As the title states, why would one use "movl $1, %eax" as opposed to, say, "movb $1, %eax", I was told that movl would zero out the high order bits of %eax, but isn't %eax a register that's equivalent to the size of the system's wordsize? meaning that movl is in actuality an integer operation (and not a long?)

I'm clearly a bit confused about it all; Thanks.

Answer 1

opposed to, say, "movb $1, %eax"

This instruction is invalid. You can't use eax with the movb instruction. You would instead use an 8-bit register. For example:

movb $1, $al

but isn't %eax a register that's equivalent to the size of the system's wordsize?

No. EAX will always be a 32-bit value, regardless of the system's register size.

You are confusing C variable sizes with register sizes. C variable sizes may change depending on your system and compiler.

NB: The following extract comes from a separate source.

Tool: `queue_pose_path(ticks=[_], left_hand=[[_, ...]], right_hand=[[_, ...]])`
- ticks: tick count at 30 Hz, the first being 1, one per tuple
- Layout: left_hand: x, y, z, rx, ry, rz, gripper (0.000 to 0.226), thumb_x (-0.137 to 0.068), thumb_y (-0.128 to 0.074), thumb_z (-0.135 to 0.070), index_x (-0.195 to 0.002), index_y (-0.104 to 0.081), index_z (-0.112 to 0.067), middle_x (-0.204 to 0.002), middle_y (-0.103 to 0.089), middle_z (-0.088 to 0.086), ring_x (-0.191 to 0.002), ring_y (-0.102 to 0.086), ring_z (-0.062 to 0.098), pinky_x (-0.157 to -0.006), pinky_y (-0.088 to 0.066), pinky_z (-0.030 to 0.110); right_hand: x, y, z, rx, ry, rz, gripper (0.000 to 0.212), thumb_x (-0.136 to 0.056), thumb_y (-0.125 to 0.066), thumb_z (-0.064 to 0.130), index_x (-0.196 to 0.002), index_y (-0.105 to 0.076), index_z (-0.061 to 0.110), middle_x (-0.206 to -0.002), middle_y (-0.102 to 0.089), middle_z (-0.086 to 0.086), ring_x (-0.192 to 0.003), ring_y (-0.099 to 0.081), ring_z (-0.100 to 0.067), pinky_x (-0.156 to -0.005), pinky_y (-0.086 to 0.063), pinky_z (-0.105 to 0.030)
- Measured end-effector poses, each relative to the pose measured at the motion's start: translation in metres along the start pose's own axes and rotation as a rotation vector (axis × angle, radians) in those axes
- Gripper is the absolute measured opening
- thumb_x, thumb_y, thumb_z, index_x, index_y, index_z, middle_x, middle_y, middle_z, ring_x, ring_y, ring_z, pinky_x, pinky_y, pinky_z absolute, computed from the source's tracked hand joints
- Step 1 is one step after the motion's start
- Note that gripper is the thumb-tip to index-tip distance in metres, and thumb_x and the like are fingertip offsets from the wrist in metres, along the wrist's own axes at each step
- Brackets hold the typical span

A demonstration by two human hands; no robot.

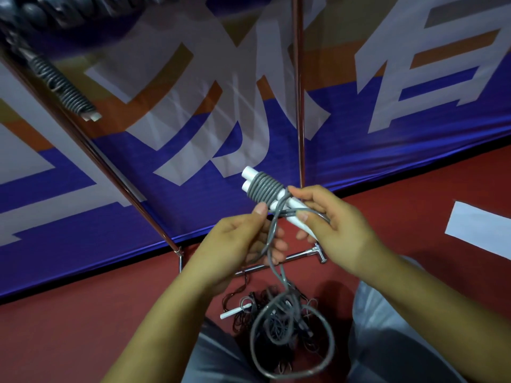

Assembly is simpler than C. In GAS assembly, instructions are suffixed with the letters "b", "s", "w", "l", "q" or "t" to determine what size operand is being manipulated.

* b = byte (8 bit) * s = short (16 bit integer) or single (32-bit floating point) * w = word (16 bit) * l = long (32 bit integer or 64-bit floating point) * q = quad (64 bit) * t = ten bytes (80-bit floating point) 

These sizes are constant. They will never be changed. al is always 8-bits and eax is always 32-bits.

Answer 2

On a 32 bit machine, %eax is a 4 byte (32 bit) register. movl will write into all 4 bytes. In your example, it'll zero out the upper 3 bytes, and put 1 in the lowest byte. The movb will just change the low order byte.

Answer 3

%eax is a 32-bit register. To use a smaller width, you need %ax for 16-bits. %ax can be further divided into %ah for the high byte of %ax, and %al for the lower byte. The same goes for the other x86 GPRs.

Looking at the Intel instruction set reference for the mov instruction, I don't see a variant that can move a single byte into a 32-bit register -- it's probably interpreted as a move into %al.

Since movl is a 32-bit instruction, the values for the upper bytes will correspond to zeros in the case of an immediate value. If you were moving from memory you would be moving an entire 32-bit word.

%eax is not zeroed out unless you either movl $0, %eax, or if you xorl %eax, %eax. Otherwise it holds whatever value was previously in there. When you movl $1, %eax, you will end up with 0x00000001 in the register because the 32-bit instruction moves a 32-bit immediate value into the register.